Reed graduated from The School Of The Art Institute Of Chicago with a BFA in 2011 and will graduate from the Institut Chorégraphique International - CCN Montpellier with an MA in Choreography in 2023.

== Work ==
As of 2014, Reed is the founder, director, and sole employee of Elliot Reed Laboratories. This is a production office located within the artist's body. Elliot Reed Laboratories holds a copyright with The Library of Congress and a Los Angeles County business license. In 2017, Reed's performed COMEDY at Nous Tous Community Gallery in Los Angeles's Chinatown.

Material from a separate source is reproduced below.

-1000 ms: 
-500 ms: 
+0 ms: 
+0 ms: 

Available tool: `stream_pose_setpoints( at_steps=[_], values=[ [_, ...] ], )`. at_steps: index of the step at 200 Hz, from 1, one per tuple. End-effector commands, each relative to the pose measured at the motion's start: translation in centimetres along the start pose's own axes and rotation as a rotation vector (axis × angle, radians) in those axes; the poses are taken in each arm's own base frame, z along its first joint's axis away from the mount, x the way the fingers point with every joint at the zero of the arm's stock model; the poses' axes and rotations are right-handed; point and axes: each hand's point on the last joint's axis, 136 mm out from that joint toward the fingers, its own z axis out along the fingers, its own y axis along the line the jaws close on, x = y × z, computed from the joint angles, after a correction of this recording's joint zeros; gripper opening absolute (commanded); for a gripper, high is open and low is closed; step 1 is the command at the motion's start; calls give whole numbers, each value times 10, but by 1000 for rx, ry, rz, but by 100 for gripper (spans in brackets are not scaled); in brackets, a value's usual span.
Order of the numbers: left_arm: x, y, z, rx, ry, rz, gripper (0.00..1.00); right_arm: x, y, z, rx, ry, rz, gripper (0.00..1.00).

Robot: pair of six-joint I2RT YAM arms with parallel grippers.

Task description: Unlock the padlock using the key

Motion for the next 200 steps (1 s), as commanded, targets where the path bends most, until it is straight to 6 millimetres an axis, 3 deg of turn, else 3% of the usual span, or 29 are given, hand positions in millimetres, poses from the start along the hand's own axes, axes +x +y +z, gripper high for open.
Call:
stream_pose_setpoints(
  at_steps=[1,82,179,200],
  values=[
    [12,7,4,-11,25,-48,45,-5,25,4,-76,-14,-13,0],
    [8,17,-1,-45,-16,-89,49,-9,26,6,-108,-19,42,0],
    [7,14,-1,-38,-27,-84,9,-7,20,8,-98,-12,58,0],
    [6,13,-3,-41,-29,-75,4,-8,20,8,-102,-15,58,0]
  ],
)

Reed's 2018 performances included the group performance in tribute to his great grandmother, America's Procession, and 500 Questions where Reed and a cast ambled around the Getty Museum in uniform repeating only question words. Another performance, Two Business Women Trek To An Undisclosed Location, had Reed direct two business women to walk from one end of Union Station Los Angeles Metro system to the other end. For Reed's Studio Museum residency, Reed drafted an account of the Ed Buck case. The project included self-performed choreography of vocalization and movement.

Reed is a frequent collaborator with performance artist Ron Athey. In 2021, at Participant Inc, Athey and Reed replicated the human printing press for an audience who could only see the artwork via the non-profit gallery's windows. For the accompanying MoMA PS1 piece, Reed had on a cardinal's cloak and recited "the indictment of the Swarovski family for its alleged complicity with the Nazis during World War II."

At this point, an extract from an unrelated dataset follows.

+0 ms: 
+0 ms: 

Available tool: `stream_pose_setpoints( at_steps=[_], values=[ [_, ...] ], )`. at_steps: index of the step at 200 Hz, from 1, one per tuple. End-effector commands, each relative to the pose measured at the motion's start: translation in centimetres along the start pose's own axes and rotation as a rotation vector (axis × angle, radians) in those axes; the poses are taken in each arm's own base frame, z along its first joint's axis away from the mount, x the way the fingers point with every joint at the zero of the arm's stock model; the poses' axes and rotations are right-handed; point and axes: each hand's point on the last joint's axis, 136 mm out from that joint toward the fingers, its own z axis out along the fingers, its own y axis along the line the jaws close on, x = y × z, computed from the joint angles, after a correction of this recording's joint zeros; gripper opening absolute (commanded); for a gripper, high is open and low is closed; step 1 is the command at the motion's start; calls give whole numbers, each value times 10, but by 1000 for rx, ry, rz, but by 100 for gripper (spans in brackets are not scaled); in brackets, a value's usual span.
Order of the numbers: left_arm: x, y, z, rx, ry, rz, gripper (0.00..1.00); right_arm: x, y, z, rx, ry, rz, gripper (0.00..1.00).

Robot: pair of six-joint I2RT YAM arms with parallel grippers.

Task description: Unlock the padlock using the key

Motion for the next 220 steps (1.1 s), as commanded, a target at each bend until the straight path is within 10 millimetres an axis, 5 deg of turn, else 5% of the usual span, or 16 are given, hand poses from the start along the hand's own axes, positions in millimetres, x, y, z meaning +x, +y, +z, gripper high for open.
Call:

For edition FIVE curated by artist Nina Chanel Abney for Jack Shainman gallery director Joeonna Bellorado-Samuels's roving gallery, We Buy Gold, Reed showed Quarantine Ballet (2020). The video was constructed from five smartphone recordings.

Reed contributed to MIT Press's The Dance Review Winter 2020 edition with an essay on Performance Art Is…

In 2021, Reed exhibited, This Longing Vessel: Studio Museum Artists in Residence 2019–20, alongside artists E. Jane and Naudline Pierre at MoMA PS 1. The installation featured several sculptures, painted walls that referenced the color of his digitally scanned, and a multichannel video based on the crimes of Ed Buck, a contributor to Democratic politics in California. Buck was accused of handing out drugs that led to the deaths of Black men whom he'd hired for sex. Later that year, Reed show,Three Works, at OCDChinatown in New York. The show took on the theme and explored the very definition of “Drawing." In March 2021, Reed performed, Enter the Facilitatrix, at Monmouth University.

Late in 2021, Reed showed in Switzerland for the first time at Kunsthaus Glarus. The exhibition, titled Rhythm, included various video works, a green room lit with a neon, 4 Yamaha motorbikes and 4 speakers, a wall of knives halfway installed into the wall. They showed alongside Bri Williams and Puppies Puppies. Reed was on a panel with Art + Practice's Public Programs and Exhibitions Manager Joshua Oduga to converse on Ellliot's history as an artist and the intersection of technology, collaboration, and sculpture.